■ SUPPLIED RECORDS:

......

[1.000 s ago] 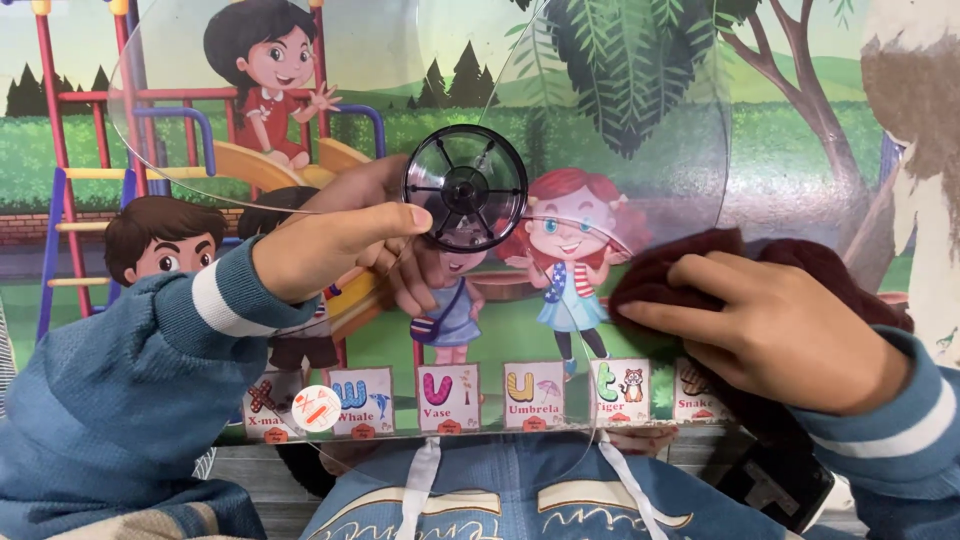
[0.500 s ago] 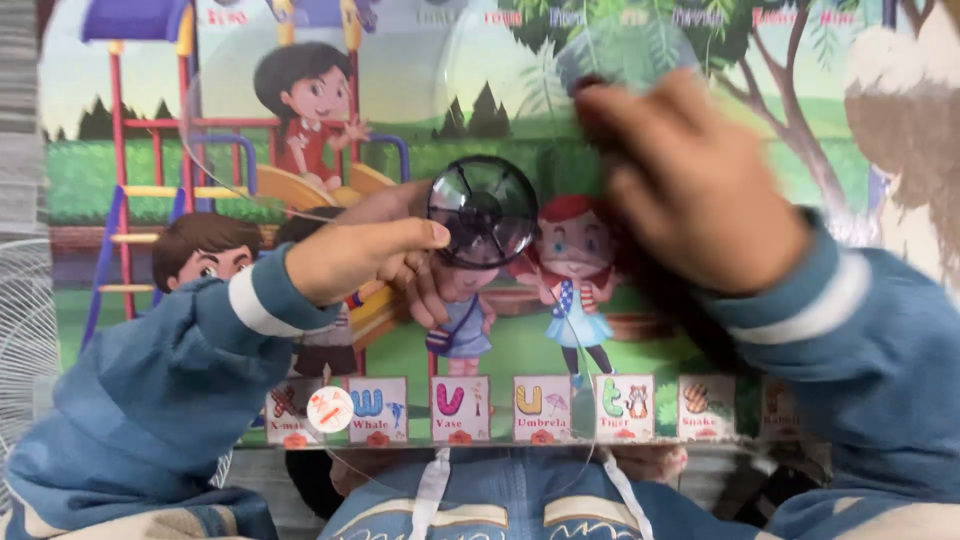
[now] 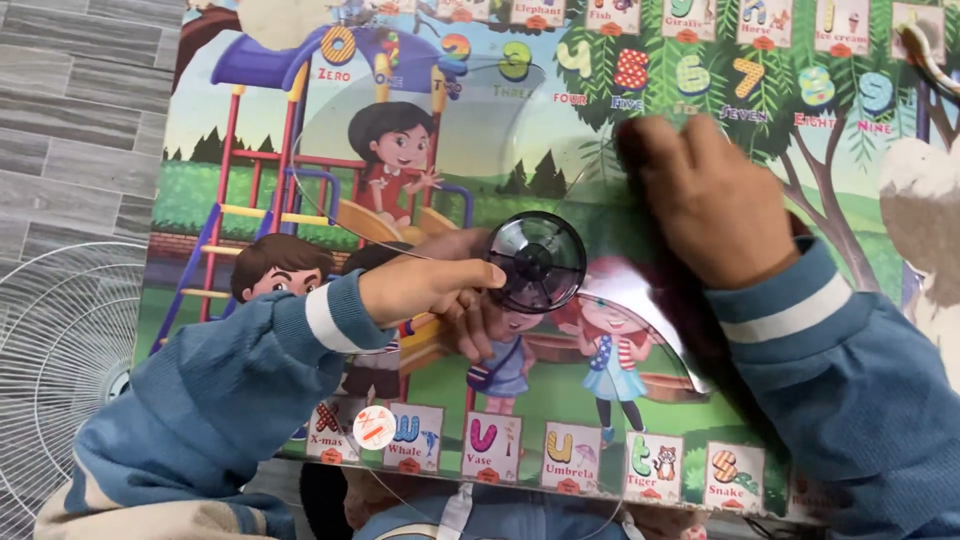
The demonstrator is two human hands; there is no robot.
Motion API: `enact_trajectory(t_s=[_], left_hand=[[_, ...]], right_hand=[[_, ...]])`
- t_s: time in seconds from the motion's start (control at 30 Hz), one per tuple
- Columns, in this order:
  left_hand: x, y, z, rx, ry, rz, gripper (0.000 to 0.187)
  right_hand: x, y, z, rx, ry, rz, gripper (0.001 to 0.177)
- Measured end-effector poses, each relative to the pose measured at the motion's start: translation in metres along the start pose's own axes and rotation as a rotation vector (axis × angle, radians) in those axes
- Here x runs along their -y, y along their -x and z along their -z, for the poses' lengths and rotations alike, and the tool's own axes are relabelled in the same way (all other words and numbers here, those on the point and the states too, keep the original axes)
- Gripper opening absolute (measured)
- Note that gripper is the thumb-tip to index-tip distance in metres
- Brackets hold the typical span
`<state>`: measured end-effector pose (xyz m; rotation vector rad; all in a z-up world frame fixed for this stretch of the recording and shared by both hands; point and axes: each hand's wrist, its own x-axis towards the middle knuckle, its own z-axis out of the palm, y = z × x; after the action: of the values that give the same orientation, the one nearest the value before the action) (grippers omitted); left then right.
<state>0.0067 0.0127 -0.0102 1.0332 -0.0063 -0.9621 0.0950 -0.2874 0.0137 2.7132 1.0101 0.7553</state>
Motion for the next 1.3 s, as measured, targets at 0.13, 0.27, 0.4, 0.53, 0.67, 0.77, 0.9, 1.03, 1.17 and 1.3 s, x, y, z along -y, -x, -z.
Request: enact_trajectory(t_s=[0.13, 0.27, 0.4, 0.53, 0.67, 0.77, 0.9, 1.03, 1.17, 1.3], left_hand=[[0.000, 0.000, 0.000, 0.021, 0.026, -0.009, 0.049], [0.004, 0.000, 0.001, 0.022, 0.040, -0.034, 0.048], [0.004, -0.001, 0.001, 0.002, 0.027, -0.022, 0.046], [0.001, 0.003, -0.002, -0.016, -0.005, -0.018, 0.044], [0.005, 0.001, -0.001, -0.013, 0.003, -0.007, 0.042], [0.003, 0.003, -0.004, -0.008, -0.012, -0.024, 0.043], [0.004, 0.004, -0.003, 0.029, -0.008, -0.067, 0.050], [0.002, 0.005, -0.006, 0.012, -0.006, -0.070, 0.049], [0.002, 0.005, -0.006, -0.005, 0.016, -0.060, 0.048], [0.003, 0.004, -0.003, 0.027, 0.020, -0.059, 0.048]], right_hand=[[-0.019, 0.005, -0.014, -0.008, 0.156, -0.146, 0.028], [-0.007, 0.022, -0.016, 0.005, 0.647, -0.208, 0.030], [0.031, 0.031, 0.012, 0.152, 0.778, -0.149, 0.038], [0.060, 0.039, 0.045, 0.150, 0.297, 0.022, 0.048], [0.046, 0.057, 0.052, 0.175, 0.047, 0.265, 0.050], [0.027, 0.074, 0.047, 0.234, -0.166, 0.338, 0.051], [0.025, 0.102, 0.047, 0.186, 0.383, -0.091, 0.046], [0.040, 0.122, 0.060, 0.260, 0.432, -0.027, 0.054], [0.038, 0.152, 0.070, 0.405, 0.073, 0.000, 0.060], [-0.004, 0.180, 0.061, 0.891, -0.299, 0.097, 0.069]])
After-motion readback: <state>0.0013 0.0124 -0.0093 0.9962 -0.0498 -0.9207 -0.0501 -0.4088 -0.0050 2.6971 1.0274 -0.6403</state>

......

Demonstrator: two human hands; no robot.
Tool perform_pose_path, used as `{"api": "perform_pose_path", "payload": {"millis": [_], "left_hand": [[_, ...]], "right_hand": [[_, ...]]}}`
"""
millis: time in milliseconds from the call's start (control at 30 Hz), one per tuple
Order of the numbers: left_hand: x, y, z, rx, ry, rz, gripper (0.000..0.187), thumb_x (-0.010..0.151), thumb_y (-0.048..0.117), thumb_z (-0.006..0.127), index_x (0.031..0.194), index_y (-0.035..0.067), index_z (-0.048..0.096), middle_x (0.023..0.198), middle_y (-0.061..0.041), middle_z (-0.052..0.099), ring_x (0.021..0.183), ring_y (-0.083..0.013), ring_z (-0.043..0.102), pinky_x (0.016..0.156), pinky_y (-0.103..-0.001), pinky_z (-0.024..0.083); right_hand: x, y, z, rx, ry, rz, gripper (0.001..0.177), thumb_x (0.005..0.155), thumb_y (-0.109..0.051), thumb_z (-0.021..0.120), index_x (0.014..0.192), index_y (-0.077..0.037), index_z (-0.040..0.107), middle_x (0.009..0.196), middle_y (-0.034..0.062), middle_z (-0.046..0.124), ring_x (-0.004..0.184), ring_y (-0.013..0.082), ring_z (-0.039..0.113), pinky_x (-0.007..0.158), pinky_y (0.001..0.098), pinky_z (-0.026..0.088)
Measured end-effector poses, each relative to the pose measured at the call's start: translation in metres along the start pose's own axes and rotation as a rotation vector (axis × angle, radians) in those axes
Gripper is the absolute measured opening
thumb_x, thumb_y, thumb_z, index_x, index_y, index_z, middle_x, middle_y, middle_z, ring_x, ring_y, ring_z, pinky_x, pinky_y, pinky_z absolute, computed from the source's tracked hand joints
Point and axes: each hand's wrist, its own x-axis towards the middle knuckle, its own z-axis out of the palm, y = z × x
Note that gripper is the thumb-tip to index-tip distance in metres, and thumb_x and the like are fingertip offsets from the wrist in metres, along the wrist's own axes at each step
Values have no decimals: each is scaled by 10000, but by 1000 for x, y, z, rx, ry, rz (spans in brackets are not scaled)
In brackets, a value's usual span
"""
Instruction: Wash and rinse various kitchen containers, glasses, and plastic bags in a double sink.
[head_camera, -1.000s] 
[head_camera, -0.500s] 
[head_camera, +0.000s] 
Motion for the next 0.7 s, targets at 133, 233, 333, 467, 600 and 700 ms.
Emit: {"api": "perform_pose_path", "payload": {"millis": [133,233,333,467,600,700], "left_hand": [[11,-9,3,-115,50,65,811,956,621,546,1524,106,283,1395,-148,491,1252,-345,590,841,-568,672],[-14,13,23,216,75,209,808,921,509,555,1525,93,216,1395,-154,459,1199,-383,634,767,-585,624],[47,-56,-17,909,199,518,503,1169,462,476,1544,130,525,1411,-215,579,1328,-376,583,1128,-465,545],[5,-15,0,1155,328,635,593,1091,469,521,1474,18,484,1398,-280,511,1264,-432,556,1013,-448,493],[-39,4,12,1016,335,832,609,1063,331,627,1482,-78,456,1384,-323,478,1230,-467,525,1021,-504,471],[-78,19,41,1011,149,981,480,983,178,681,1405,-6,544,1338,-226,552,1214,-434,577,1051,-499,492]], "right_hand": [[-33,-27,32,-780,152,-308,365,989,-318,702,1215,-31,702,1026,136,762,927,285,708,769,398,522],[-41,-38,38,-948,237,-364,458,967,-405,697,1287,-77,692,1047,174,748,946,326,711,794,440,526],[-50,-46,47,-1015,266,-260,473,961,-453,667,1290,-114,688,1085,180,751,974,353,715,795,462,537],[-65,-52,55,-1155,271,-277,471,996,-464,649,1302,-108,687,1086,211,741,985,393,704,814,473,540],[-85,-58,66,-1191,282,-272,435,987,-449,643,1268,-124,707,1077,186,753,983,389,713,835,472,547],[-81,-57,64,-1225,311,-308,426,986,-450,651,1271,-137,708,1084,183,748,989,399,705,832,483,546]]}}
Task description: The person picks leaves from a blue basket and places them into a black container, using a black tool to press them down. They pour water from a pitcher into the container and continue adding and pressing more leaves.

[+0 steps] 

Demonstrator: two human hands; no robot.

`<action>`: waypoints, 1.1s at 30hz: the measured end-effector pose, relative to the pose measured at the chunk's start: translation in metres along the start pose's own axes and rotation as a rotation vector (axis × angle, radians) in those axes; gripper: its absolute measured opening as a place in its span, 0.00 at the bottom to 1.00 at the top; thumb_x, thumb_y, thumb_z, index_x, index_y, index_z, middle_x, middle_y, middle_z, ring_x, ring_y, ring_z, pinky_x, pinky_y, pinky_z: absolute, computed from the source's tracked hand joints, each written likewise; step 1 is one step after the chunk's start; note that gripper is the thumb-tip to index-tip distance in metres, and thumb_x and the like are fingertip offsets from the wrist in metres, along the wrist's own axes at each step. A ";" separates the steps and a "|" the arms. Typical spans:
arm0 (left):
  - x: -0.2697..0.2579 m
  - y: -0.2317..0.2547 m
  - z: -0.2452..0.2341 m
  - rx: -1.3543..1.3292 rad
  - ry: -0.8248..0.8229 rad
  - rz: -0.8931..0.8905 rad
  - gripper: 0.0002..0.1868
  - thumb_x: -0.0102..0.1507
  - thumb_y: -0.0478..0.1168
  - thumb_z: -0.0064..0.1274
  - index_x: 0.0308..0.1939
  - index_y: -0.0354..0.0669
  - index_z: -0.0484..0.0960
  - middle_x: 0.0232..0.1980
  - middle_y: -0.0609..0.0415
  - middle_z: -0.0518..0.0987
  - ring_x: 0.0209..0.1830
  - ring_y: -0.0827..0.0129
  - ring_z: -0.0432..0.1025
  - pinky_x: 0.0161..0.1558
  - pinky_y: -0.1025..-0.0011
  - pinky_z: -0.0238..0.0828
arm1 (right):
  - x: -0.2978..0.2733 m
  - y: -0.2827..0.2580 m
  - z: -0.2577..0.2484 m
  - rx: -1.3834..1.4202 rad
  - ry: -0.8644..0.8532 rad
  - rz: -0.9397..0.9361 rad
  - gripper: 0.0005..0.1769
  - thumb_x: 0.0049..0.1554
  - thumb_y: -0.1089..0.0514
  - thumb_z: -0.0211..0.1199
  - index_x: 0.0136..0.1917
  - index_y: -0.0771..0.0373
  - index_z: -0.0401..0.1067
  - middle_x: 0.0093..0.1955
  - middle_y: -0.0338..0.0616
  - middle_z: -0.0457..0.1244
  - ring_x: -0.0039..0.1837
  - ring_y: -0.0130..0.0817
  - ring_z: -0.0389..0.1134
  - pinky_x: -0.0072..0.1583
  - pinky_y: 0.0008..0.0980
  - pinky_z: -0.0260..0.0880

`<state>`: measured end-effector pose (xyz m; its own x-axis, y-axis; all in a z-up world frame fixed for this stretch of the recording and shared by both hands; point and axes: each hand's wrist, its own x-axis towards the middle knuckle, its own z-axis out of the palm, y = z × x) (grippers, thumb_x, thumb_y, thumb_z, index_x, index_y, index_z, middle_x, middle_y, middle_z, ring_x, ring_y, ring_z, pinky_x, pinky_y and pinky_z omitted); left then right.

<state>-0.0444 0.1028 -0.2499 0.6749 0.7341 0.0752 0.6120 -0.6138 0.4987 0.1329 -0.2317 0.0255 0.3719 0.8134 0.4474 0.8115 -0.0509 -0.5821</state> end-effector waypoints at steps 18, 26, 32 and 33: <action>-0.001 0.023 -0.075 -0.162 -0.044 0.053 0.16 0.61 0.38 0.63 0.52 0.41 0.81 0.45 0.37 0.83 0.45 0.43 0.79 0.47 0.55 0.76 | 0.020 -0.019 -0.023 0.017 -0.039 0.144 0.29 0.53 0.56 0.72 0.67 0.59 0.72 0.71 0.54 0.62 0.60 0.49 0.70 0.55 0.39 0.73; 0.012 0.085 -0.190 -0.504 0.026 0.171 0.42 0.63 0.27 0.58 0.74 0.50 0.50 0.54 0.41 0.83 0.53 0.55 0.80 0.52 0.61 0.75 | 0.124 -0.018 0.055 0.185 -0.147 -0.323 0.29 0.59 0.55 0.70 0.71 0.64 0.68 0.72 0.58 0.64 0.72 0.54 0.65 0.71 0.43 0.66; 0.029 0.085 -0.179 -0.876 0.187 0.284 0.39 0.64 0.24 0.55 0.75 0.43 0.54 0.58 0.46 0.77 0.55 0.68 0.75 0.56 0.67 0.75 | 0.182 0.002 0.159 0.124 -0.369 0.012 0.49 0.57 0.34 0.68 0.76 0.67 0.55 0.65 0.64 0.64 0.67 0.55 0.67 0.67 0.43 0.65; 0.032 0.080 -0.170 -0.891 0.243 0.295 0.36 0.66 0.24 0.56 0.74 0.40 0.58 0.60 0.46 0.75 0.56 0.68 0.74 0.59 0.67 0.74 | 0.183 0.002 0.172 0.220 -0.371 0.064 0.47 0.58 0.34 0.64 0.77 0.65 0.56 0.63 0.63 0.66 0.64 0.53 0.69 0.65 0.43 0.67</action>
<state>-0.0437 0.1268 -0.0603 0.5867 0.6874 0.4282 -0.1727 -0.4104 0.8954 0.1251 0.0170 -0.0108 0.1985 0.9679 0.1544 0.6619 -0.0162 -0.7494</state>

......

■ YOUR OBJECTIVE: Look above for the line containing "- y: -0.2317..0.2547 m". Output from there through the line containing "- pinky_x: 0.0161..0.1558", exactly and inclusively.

■ SOLUTION FOR THIS PROBLEM:
  - y: -0.2317..0.2547 m
  - z: -0.2452..0.2341 m
  - rx: -1.3543..1.3292 rad
  - ry: -0.8248..0.8229 rad
  - rz: -0.8931..0.8905 rad
  - gripper: 0.0002..0.1868
  - thumb_x: -0.0102..0.1507
  - thumb_y: -0.0478..0.1168
  - thumb_z: -0.0064..0.1274
  - index_x: 0.0308..0.1939
  - index_y: -0.0354..0.0669
  - index_z: -0.0484..0.0960
  - middle_x: 0.0232..0.1980
  - middle_y: -0.0609..0.0415
  - middle_z: -0.0518..0.0987
  - ring_x: 0.0209..0.1830
  - ring_y: -0.0827..0.0129
  - ring_z: -0.0432..0.1025
  - pinky_x: 0.0161..0.1558

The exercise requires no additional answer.